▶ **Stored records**
● ● ● ●
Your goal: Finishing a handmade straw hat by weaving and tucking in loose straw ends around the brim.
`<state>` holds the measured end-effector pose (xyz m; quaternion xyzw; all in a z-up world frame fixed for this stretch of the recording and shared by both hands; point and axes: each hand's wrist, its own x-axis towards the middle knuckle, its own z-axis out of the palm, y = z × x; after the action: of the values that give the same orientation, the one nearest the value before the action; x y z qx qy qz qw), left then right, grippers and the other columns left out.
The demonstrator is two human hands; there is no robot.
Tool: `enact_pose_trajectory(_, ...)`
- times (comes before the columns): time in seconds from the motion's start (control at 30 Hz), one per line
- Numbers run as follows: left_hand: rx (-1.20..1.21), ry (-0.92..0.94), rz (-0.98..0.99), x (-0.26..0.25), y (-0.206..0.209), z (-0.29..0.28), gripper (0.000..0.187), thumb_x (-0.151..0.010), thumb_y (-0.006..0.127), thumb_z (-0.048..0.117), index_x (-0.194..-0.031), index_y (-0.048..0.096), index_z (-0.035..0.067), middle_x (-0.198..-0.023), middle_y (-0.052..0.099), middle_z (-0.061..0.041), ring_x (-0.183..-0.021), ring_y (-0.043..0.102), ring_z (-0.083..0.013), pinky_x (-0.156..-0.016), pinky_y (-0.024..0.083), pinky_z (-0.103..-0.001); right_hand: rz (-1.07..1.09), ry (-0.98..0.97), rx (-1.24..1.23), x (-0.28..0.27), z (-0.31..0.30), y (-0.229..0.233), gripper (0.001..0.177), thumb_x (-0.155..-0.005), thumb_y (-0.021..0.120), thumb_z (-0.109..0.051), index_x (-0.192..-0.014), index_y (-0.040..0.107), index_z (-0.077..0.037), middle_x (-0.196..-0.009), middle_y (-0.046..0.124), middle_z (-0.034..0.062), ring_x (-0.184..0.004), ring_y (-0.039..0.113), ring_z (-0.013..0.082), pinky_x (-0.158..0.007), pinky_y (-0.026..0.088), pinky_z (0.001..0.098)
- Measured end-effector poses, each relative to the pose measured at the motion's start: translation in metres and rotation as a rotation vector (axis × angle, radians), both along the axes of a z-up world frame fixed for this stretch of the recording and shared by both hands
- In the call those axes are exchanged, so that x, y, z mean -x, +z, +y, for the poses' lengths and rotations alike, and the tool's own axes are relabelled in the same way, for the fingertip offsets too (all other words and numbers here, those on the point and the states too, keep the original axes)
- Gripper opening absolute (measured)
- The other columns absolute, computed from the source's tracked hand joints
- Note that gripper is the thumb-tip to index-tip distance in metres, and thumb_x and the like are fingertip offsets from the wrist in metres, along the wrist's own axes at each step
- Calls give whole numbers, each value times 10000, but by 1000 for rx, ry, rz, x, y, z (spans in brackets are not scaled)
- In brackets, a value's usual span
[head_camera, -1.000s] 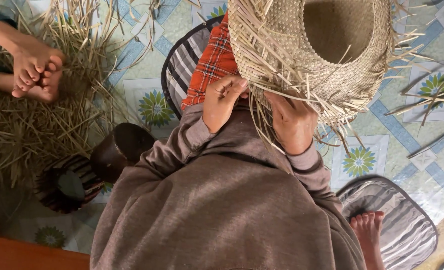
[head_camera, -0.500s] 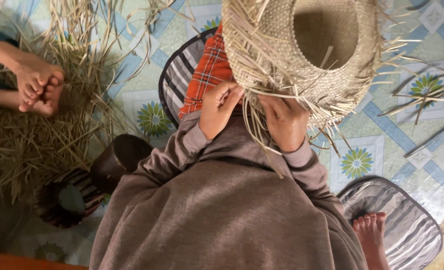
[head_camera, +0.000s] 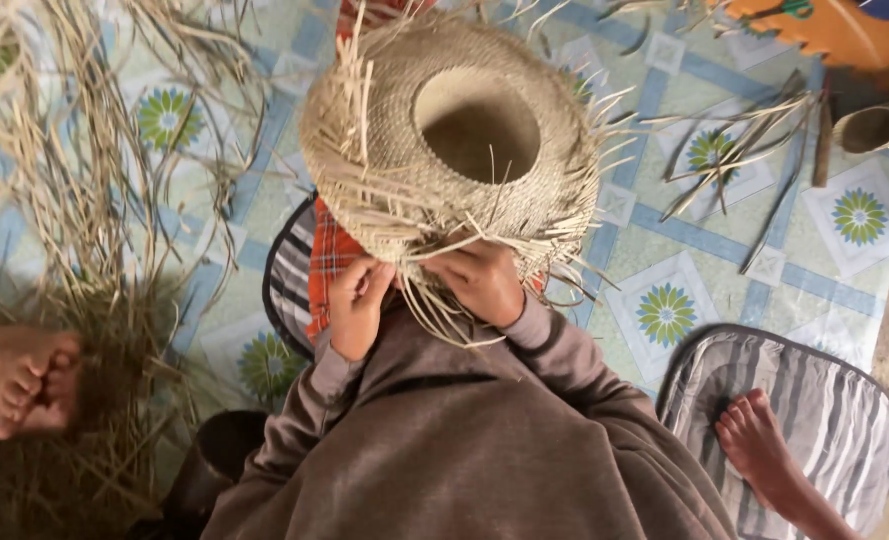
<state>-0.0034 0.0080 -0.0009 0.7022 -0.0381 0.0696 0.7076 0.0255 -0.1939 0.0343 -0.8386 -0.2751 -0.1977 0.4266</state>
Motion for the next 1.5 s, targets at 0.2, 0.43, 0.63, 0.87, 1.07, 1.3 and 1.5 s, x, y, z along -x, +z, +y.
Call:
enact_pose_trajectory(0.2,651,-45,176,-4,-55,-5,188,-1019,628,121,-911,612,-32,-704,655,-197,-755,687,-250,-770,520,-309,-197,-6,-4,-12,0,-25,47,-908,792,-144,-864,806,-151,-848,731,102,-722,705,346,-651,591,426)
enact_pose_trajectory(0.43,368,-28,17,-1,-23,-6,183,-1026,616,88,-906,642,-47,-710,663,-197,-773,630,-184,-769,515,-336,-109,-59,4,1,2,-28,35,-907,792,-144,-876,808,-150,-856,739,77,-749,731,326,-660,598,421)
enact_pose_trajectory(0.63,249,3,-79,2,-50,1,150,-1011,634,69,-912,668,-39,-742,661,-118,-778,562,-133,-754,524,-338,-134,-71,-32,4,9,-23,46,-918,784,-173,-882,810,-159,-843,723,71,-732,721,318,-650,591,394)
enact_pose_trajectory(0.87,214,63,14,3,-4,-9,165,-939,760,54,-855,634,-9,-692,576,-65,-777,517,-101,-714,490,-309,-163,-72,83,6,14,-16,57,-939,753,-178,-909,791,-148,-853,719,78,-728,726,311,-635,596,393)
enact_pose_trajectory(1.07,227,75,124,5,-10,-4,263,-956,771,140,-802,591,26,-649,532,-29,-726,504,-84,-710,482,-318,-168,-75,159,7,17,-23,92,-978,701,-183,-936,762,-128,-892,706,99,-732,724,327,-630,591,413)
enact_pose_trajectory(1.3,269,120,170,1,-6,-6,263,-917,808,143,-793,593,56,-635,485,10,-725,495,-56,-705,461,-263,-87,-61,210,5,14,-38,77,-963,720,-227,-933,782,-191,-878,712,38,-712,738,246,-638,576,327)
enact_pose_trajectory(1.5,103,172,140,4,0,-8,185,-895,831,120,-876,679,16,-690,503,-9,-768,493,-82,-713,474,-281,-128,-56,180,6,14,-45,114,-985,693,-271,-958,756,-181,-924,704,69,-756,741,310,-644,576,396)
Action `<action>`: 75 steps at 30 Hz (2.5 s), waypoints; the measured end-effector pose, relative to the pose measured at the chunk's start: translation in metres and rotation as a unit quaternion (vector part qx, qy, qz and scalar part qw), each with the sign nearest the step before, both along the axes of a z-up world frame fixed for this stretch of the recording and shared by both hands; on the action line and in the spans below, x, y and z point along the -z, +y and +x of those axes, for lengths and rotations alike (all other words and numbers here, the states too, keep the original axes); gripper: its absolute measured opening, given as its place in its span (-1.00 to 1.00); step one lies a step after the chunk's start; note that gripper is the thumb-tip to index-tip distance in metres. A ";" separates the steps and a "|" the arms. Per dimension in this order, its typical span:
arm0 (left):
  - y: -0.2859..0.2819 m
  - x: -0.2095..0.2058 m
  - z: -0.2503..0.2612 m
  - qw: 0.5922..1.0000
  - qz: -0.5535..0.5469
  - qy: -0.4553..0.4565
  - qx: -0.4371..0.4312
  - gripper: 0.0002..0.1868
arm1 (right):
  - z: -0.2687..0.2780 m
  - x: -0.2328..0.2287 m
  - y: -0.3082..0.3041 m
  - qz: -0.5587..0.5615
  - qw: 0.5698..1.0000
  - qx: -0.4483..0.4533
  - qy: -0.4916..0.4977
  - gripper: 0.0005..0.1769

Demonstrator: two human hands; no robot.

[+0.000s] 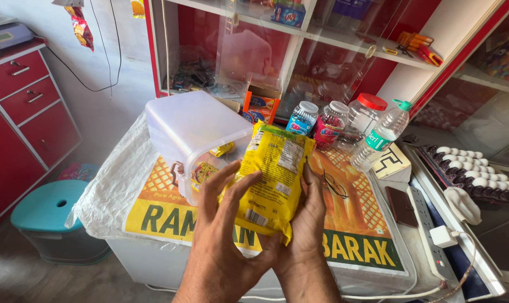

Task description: The person takes packets of instant noodles from a plastic container on a counter and places them onto a glass display shelf. The person handles the packets one by one, arranging them in rows on the shelf.

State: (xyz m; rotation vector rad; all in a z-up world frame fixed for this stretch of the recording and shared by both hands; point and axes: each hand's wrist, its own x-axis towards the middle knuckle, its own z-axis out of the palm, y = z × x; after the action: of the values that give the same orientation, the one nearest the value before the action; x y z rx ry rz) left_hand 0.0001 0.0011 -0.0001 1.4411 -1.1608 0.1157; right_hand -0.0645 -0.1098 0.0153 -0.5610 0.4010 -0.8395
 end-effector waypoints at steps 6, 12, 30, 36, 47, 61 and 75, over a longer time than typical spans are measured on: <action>0.004 0.000 0.005 0.999 -0.006 -0.028 -0.027 -0.09 | 0.009 0.003 0.005 0.019 0.996 -0.062 -0.069 -0.48; -0.004 -0.006 0.010 0.997 0.041 -0.005 -0.070 -0.24 | 0.014 0.001 0.008 0.031 0.998 -0.036 0.047 -0.50; -0.018 -0.008 0.020 0.993 0.090 0.020 -0.078 -0.05 | 0.017 0.002 -0.002 0.014 0.995 -0.081 0.064 -0.49; -0.018 -0.005 0.031 0.991 0.085 -0.074 -0.071 0.10 | 0.024 0.011 -0.005 0.034 0.994 -0.098 0.038 -0.46; -0.018 -0.005 0.041 0.987 0.152 0.028 -0.047 -0.04 | 0.030 0.015 -0.013 0.023 0.991 -0.106 0.071 -0.47; -0.022 0.006 0.066 0.984 0.166 0.067 -0.021 -0.03 | 0.043 0.025 -0.018 0.014 0.991 -0.095 0.090 -0.53; -0.022 0.026 0.069 0.992 0.127 -0.015 0.006 0.38 | 0.040 0.019 -0.016 0.016 0.989 -0.093 0.118 -0.56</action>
State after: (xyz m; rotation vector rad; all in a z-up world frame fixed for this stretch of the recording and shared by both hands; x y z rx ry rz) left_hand 0.0693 -0.0213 -0.0260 1.6589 -1.2416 -0.0202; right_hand -0.0250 -0.1255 -0.0035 -0.6597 0.5681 -0.5881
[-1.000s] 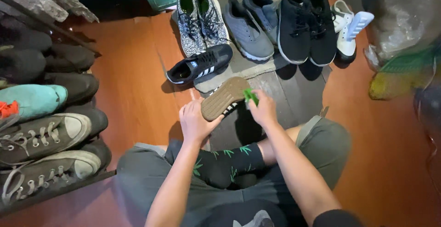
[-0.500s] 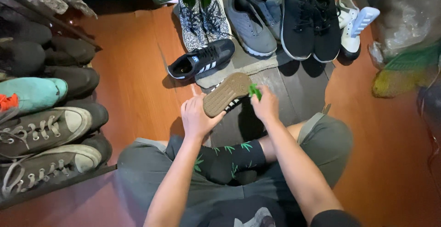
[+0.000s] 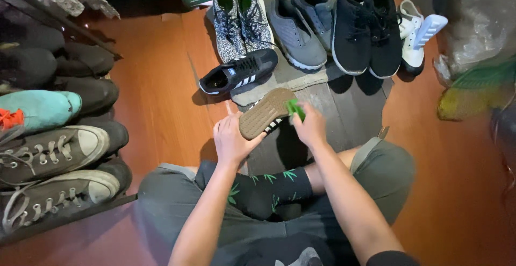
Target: Cleaning the sole of a sneaker using a small brush while sitting on the floor
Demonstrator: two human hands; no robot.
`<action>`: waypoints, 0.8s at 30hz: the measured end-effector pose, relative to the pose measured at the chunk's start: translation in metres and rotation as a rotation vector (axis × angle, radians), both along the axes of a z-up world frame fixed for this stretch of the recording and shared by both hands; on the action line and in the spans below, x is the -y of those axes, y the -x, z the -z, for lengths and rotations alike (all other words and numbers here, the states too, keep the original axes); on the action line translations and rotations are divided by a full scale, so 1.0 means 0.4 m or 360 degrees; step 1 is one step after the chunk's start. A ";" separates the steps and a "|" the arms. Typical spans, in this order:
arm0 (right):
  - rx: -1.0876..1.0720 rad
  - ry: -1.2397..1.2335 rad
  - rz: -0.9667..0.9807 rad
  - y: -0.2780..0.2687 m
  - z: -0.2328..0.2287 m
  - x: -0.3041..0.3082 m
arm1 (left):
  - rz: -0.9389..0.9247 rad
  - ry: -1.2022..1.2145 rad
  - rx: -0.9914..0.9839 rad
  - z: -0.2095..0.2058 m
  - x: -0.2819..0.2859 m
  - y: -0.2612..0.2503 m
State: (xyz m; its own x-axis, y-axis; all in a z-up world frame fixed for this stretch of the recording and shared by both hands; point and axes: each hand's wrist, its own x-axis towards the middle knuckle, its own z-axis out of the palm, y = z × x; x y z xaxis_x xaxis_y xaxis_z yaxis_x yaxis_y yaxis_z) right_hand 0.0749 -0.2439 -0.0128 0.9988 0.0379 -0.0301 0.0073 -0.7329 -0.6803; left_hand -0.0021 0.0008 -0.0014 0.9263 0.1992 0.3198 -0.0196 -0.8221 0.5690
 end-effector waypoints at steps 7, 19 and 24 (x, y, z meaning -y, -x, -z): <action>0.0363 -0.0208 0.0180 -0.009 -0.013 -0.028 | 0.0068 -0.0087 0.0034 -0.047 0.017 0.005; 0.0995 0.0077 -0.0647 -0.046 0.055 -0.085 | 0.0073 -0.0205 0.0112 -0.037 0.018 0.002; 0.0478 0.0124 -0.0325 -0.104 0.031 -0.024 | 0.0105 -0.0183 0.0088 -0.054 0.018 -0.001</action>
State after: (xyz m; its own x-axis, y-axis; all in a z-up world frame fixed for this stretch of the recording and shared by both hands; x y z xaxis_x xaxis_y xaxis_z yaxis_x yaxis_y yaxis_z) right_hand 0.1167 -0.2344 -0.0251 0.9358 0.2463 0.2523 0.3493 -0.7453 -0.5680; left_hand -0.0017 -0.0063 0.0202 0.9166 0.0973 0.3878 -0.1047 -0.8776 0.4678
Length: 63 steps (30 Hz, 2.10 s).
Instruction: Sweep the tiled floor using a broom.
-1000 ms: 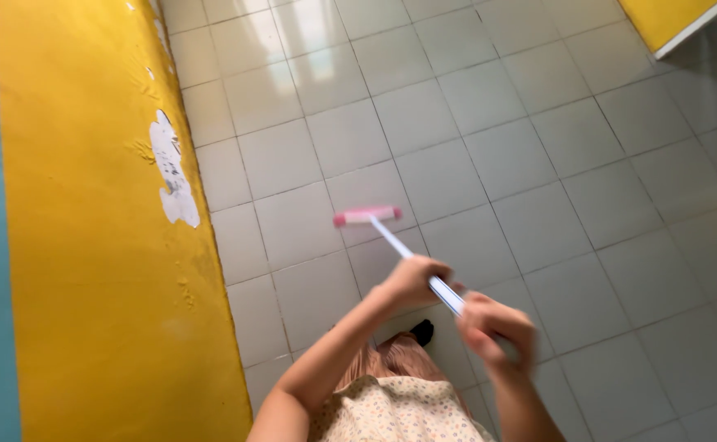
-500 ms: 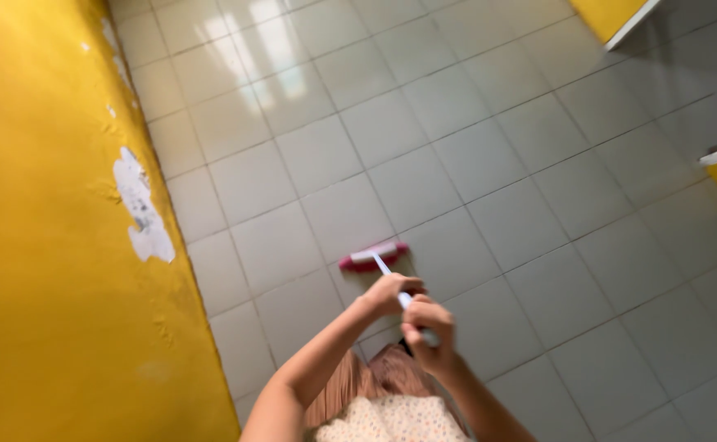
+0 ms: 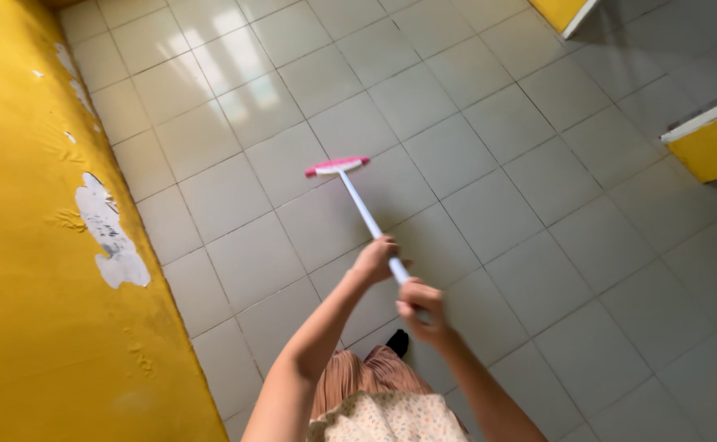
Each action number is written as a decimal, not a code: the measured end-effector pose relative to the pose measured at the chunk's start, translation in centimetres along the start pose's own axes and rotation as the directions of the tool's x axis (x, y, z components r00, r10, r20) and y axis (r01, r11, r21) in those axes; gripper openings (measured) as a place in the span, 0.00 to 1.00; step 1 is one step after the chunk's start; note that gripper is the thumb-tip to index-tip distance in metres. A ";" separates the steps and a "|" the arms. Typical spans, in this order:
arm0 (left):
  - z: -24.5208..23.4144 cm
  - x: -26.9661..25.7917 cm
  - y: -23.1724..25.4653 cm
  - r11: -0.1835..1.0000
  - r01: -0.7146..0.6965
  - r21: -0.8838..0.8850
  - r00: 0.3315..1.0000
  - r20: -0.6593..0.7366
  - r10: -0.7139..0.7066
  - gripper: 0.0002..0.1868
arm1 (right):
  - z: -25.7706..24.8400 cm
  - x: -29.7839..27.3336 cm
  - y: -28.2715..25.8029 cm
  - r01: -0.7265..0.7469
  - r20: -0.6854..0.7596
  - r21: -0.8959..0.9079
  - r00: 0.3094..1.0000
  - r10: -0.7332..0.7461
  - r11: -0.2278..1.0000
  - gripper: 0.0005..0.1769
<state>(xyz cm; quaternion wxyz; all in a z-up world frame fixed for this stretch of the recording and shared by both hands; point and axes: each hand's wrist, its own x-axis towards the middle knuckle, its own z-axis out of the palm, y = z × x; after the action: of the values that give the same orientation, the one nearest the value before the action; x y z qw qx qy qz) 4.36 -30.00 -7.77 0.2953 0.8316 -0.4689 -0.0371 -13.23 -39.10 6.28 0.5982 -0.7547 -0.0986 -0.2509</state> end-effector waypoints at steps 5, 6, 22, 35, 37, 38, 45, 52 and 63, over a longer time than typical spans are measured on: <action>-3.3 3.3 14.8 0.938 0.023 -0.346 0.966 0.249 0.069 0.21 | -9.7 -1.3 -10.0 0.144 -0.332 0.354 0.943 -0.020 0.924 0.10; -2.5 3.3 16.1 0.938 0.021 -0.347 0.964 0.256 0.072 0.21 | -10.5 -0.5 -11.0 0.143 -0.338 0.353 0.941 -0.016 0.925 0.10; 3.6 5.3 8.2 0.891 -0.008 -0.455 0.981 0.169 0.096 0.08 | -8.0 3.2 -3.3 0.022 -0.188 0.105 0.982 -0.001 0.994 0.10; 8.3 16.9 -7.2 0.977 -0.067 -0.204 0.998 -0.005 0.068 0.13 | -8.0 8.8 10.5 -0.119 -0.106 0.022 0.987 0.121 0.993 0.07; 7.8 19.1 -5.0 0.977 -0.068 -0.204 0.996 0.048 0.080 0.14 | -10.7 8.6 10.6 -0.114 -0.120 0.018 0.986 0.116 0.993 0.08; 7.3 20.4 -4.2 0.979 -0.066 -0.193 0.992 0.091 0.085 0.15 | -12.0 8.7 10.8 -0.098 -0.125 0.020 0.987 0.100 0.995 0.10; 1.6 25.9 17.5 0.943 0.022 -0.331 0.815 0.553 0.175 0.15 | -27.9 8.2 -3.6 0.096 -0.309 0.252 0.951 -0.013 0.963 0.12; 13.3 23.3 20.9 0.717 -0.036 -0.696 0.756 0.450 0.475 0.14 | -30.2 11.0 -3.0 -0.194 -0.358 0.311 0.883 0.304 0.930 0.12; 9.7 28.8 11.5 0.797 0.017 -0.603 0.826 0.458 0.329 0.10 | -24.6 17.5 2.8 -0.221 -0.359 0.247 0.884 0.301 0.944 0.13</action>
<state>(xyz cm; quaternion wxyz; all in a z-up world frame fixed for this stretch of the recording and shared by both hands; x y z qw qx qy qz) 8.41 -61.97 -3.46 0.3928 0.6113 -0.5679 -0.3867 -3.44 -65.86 16.47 0.7065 -0.6318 0.1011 -0.3024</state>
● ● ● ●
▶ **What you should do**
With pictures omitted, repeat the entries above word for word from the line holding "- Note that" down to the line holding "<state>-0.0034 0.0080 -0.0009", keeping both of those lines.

▶ **Finished task**
- Note that gripper is the thumb-tip to index-tip distance in metres, and thumb_x and the like are fingertip offsets from the wrist in metres, along the wrist's own axes at each step
- Calls give whole numbers, each value times 10000, but by 1000 for rx, ry, rz, x, y, z (spans in brackets are not scaled)
- In brackets, a value's usual span
[head_camera, -1.000s] 
[head_camera, -0.500s] 
[head_camera, +0.000s] 
<state>-0.0034 0.0080 -0.0009 0.7022 -0.0381 0.0696 0.7076 0.0255 -0.1939 0.0343 -0.8386 -0.2751 -0.1977 0.4266</state>

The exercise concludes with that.